#### [Exercise details]
Take the data below and copy exactly the lines starting at the one with "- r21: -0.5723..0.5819" and finishing at the one with "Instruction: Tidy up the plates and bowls", both included.

----- Data to examine -----

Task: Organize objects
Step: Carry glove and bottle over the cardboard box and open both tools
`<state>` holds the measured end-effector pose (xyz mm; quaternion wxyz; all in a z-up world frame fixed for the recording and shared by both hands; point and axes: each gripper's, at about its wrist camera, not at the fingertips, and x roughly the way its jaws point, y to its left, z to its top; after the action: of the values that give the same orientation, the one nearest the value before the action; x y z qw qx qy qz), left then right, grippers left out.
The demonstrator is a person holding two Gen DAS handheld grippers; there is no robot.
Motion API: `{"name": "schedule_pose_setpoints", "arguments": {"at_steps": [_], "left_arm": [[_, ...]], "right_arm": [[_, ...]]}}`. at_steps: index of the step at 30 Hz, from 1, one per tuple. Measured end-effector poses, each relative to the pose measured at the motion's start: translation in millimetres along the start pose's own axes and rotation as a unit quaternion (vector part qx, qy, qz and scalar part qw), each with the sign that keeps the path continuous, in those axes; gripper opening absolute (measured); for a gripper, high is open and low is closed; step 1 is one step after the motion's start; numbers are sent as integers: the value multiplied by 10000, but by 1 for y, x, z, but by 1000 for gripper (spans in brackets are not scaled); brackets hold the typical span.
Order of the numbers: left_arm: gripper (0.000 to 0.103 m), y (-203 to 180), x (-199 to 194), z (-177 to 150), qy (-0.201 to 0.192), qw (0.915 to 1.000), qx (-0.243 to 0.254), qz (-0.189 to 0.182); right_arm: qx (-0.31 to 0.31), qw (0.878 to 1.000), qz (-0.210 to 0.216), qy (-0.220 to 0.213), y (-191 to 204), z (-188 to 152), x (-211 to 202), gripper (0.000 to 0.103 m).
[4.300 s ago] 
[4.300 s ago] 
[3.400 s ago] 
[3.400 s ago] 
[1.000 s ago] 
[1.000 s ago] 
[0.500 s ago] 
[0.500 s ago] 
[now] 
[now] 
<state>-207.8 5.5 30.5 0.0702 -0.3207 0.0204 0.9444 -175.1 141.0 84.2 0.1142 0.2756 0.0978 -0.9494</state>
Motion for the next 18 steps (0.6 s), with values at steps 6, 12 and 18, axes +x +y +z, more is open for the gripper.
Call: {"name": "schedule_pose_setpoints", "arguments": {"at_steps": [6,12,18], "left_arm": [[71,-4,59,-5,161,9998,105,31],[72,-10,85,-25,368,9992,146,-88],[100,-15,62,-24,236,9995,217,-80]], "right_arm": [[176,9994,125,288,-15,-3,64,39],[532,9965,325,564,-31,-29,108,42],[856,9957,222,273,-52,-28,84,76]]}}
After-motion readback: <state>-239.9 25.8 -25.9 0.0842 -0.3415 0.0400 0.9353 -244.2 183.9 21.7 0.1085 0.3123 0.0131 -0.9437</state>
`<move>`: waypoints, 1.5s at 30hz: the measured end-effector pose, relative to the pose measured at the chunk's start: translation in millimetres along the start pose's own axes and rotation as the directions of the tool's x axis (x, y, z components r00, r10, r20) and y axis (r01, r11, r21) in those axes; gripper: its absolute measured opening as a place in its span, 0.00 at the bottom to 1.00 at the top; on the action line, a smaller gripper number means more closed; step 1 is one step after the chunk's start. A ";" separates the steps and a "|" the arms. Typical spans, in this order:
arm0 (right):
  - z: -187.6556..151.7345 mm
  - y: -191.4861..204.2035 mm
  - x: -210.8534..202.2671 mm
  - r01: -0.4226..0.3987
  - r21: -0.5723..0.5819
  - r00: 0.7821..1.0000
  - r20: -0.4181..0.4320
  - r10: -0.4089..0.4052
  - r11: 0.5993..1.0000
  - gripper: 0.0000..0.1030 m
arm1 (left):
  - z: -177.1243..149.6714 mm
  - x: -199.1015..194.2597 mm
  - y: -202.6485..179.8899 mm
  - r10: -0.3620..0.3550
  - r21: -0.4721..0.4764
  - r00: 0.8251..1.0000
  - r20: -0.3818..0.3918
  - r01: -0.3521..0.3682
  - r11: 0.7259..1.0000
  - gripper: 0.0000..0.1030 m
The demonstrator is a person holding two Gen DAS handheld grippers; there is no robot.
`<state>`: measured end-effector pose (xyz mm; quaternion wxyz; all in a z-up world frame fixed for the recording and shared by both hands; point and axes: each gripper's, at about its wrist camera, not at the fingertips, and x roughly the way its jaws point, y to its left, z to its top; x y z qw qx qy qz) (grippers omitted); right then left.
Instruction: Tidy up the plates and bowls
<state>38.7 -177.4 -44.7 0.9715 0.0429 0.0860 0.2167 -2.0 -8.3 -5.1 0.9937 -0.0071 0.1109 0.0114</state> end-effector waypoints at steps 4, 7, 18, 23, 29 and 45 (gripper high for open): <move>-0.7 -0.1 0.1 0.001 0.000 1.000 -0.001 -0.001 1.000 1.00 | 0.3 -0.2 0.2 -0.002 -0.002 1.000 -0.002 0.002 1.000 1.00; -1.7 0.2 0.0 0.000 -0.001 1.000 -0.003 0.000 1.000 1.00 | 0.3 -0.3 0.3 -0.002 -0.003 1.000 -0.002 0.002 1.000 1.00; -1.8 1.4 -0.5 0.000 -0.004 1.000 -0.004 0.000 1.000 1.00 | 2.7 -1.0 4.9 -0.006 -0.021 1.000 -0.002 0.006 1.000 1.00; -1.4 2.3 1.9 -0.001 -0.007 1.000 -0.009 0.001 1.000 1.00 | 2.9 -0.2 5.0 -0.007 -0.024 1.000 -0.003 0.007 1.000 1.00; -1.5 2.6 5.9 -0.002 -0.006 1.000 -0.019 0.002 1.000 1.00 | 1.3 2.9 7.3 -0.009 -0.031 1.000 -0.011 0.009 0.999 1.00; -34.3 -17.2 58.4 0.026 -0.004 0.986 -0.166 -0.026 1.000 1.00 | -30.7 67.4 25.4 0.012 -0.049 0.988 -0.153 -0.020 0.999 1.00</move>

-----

#### [Solution to this problem]
  - r21: -0.5723..0.5819
  - r00: 0.7821..1.0000
  - r20: -0.4181..0.4320
  - r10: -0.4089..0.4052
  - r11: 0.5993..1.0000
  - gripper: 0.0000..0.1030 m
arm1 (left):
  - z: -177.1243..149.6714 mm
  - x: -199.1015..194.2597 mm
  - y: -202.6485..179.8899 mm
  - r10: -0.3620..0.3550
  - r21: -0.4721..0.4764
  - r00: 0.8251..1.0000
  - r20: -0.3818..0.3918
  - r01: -0.3521..0.3682
  - r11: 0.7259..1.0000
  - gripper: 0.0000..0.1030 m
The demonstrator is a person holding two Gen DAS handheld grippers; there is no robot.
`<state>`: measured end-effector pose (xyz mm; quaternion wxyz; all in a z-up world frame fixed for the recording and shared by both hands; point and axes: each gripper's, at about its wrist camera, not at the fingertips, and x roughly the way its jaws point, y to its left, z to its top; x y z qw qx qy qz) (grippers omitted); right then left.
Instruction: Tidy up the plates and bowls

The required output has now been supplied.